You understand how short life is when at one moment, you are enjoying the day, and the next, you find yourself surrounded by dead bodies and drenched in blood. That’s what happened with Nidhi Chaphekar on the morning of 26th March 2013. Considered the deadliest terror attack on Brussels, Belgium, it was Jet Airways cabin crew Nidhi Chaphekar who became the face of the attack.
After surviving 22 surgeries and being in a medically induced coma, Nidhi Chaphekar has risen to her feet and is ready to share the story from her perspective. Her latest book – Unbroken – is a testament to her strong demeanour as well as the incredible support of her family. In a tête-à-tête with Local Samosa, Nidhi Chaphekar talks about her experience penning down the story, being the face of Brussels attack and life after that. Here’s an excerpt from the interview.
It has just been four years since the incident, which is not a long time when dealing with such a huge trauma. How did you manage to not only get back to your feet but also pen down the incident in such great detail?
It’s true that it has not been a long time since the incident but when there is so much love showered on you, trauma starts fading. Penning down the incident was difficult as I had to gather a lot of information from many and different sources, followed by arranging and articulating all of it in the right order. I started this project when my family started encouraging me as they felt that I was being courageous, enthusiastic, hopeful, and cheerful in dealing with the situation. Their strength and belief in me became my power.
Do you ever feel like you were at the wrong place at the wrong time?
No, I never felt like that. Sometimes you have to let time take the call because you can’t predict anything in life. It’s hard but it’s a reality. One thing is sure – to be a fighter to deal with the toughest of situations. I don’t believe there is a wrong place or the wrong time. It’s destiny.
You became the face of Brussels terror attack because of the picture that was circulated all over the media. How does it feel to be an iconic face of an unfortunate incident?
I did feel bad as it was misused at many places by various agencies. At the same time, it is also true that my picture does speak a thousand words. It talks about humanity, about fighting it out, about having a never-say-die spirit, hope, love, and solidarity among other things. It describes many facts and challenges. In February 2020, it had been selected as the most iconic picture in the history of Belgium. By asking ” If she can, why can’t we?”, the photo definitely has the power to give strength to a lot of people to deal with challenging situations.
Despite not being a writer, you have penned down your experience beautifully. Were there any self-doubts when you first started?
There were a lot of doubts. I was scared that people would laugh at me but I had to overcome this fear and decided to put in my heart and soul into the book. I would have read it more than 30 times and had to put in many corrections. My editors were of great help and they helped me make it a success. They would always ask me to proofread as if I was reading the book for the first time every single time and, in this manner, we were able to make corrections. Rashmi, my editor, said that she knew the book by heart as a result. You can well imagine how many times we would have read the book.

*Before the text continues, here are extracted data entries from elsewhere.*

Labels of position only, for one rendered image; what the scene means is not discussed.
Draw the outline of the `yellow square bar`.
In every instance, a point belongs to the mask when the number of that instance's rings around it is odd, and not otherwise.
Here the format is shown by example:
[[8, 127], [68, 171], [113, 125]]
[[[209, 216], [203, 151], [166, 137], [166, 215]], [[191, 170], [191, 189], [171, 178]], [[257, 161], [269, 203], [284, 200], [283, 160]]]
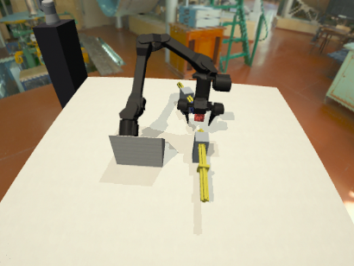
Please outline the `yellow square bar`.
[[209, 148], [209, 132], [204, 132], [203, 129], [195, 131], [193, 142], [193, 163], [199, 163], [197, 172], [200, 177], [200, 201], [209, 201], [209, 191], [207, 182], [207, 173], [210, 169], [210, 165], [206, 163], [207, 151]]

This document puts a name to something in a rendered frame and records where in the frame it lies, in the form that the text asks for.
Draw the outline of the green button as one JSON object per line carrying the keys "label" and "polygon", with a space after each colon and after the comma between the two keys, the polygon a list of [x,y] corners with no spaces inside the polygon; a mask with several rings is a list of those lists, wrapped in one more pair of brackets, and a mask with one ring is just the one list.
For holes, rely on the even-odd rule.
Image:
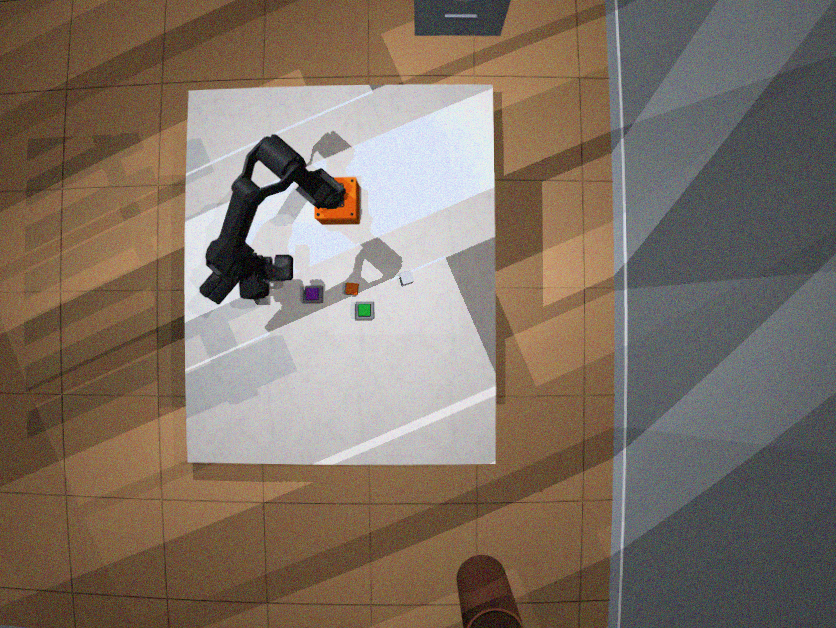
{"label": "green button", "polygon": [[374,301],[356,301],[356,319],[374,319]]}

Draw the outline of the purple button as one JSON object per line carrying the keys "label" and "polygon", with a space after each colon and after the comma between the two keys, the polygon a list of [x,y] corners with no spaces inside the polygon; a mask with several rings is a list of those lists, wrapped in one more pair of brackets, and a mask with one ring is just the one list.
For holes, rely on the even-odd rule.
{"label": "purple button", "polygon": [[323,303],[323,286],[305,285],[305,303]]}

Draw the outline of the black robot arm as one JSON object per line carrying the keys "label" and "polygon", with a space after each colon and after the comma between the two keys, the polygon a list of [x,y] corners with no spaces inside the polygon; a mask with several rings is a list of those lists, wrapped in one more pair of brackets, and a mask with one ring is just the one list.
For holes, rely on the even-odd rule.
{"label": "black robot arm", "polygon": [[[259,187],[252,182],[255,163],[260,160],[280,180]],[[322,168],[309,171],[304,158],[278,135],[263,137],[246,155],[242,173],[231,185],[233,191],[218,239],[206,252],[206,265],[213,272],[199,288],[200,293],[217,304],[239,282],[243,299],[265,298],[270,294],[265,272],[250,278],[255,269],[254,250],[246,243],[258,206],[270,195],[284,192],[293,182],[296,191],[317,209],[345,206],[346,188]],[[343,184],[343,185],[341,185]],[[343,205],[343,206],[342,206]]]}

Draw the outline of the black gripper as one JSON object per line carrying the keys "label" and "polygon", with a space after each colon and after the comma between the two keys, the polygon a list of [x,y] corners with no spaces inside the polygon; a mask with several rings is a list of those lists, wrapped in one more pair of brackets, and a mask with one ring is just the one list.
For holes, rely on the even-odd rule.
{"label": "black gripper", "polygon": [[273,265],[272,257],[263,257],[257,255],[257,253],[251,255],[255,260],[255,269],[250,275],[241,278],[250,278],[262,272],[265,272],[263,280],[271,280],[273,274],[275,280],[291,280],[293,278],[293,257],[290,255],[276,255],[275,265]]}

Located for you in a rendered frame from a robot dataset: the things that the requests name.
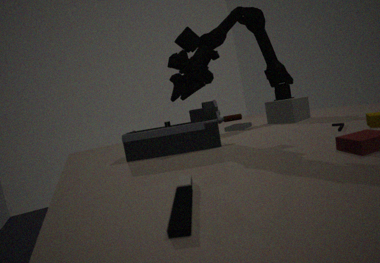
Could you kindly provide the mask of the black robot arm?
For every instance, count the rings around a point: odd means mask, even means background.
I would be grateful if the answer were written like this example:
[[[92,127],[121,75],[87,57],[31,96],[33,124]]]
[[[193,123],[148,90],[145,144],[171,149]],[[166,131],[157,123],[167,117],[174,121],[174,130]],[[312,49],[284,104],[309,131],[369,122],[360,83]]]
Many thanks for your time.
[[[168,67],[178,69],[181,74],[183,74],[181,70],[184,68],[190,70],[194,59],[193,56],[189,59],[187,52],[194,52],[197,48],[194,55],[201,56],[207,63],[211,59],[213,61],[218,59],[220,56],[214,49],[224,43],[228,31],[237,21],[239,24],[245,25],[256,37],[267,64],[267,70],[264,73],[271,87],[275,88],[275,101],[291,99],[290,84],[293,84],[293,78],[285,66],[278,61],[265,31],[264,13],[258,8],[236,7],[217,28],[200,37],[187,26],[175,40],[175,43],[183,50],[179,54],[176,52],[169,57]]]

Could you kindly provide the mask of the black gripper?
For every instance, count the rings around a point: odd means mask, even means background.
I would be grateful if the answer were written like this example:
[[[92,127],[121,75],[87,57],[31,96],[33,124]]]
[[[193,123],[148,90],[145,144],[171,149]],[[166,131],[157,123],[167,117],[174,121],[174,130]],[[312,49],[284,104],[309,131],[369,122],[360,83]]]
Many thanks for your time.
[[[171,101],[174,102],[178,97],[185,100],[187,97],[195,93],[197,90],[211,84],[213,81],[213,73],[208,70],[208,63],[201,56],[193,56],[192,67],[189,70],[184,68],[180,73],[173,74],[170,81],[173,83],[173,91]]]

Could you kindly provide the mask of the olive yellow block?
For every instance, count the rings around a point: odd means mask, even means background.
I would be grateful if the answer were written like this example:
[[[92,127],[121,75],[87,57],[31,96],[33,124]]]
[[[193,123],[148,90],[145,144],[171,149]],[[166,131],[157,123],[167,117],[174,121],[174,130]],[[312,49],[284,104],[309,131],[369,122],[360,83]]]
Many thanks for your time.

Was it difficult to relive the entire experience when you were writing the book? How was your family’s reaction when you asked them about how things went on when you were in a coma?
It was tough. We cried many times but it’s good in a way to express. At that time in that fearful situation, you are just dealing with it in the present to solve it and not allowing yourself to express that fear. We would hug each other after sharing experiences. We now understand each other better than before.
Your kids are still pretty young, how did they deal with the entire situation?
They have become tougher and stronger than before. They have changed their perspective towards life. But, at the same time, the incident has made them mature at a very early age which is very difficult for me to digest. Somewhere along the way, we have taken their innocence.
You put in a lot of effort to be on that flight to Newark as it was the last US-bound flight. Do you ever regret that decision?
No, I never regret it.
After all these years, does that incident still affect you?
No, not at all. I always remember the good moments this incident has blessed me with. Cribbing for the worst will never change one’s today or one’s future.
How does a day in Nidhi Chaphekar’s life look like now? What are some of your favourite things to do when you’re free?
It’s my day totally! I long to write beautiful quotes or to post inspirational thoughts that people on Instagram wait to read. I love sharing my story with different people encouraging them to live every moment. One needs to love life, to enjoy each pal – har lamha. I also love listening to music and motivational talks, reading a good book, and, of course, serving mankind.
You’ve lived in Mumbai for a long time, could you tell us about some of your favourite spots around the city?
It might seem unbelievable but I have not stepped out much in the initial 20 years I lived in Mumbai. My home and my flights took up my time. However, now I go wherever I am invited as a guest. I love visiting schools and spiritual places. I absolutely love standing at the Gateway Of India, where you can find the sea, the sky, and the land – all superpowers at one point. It inspires me.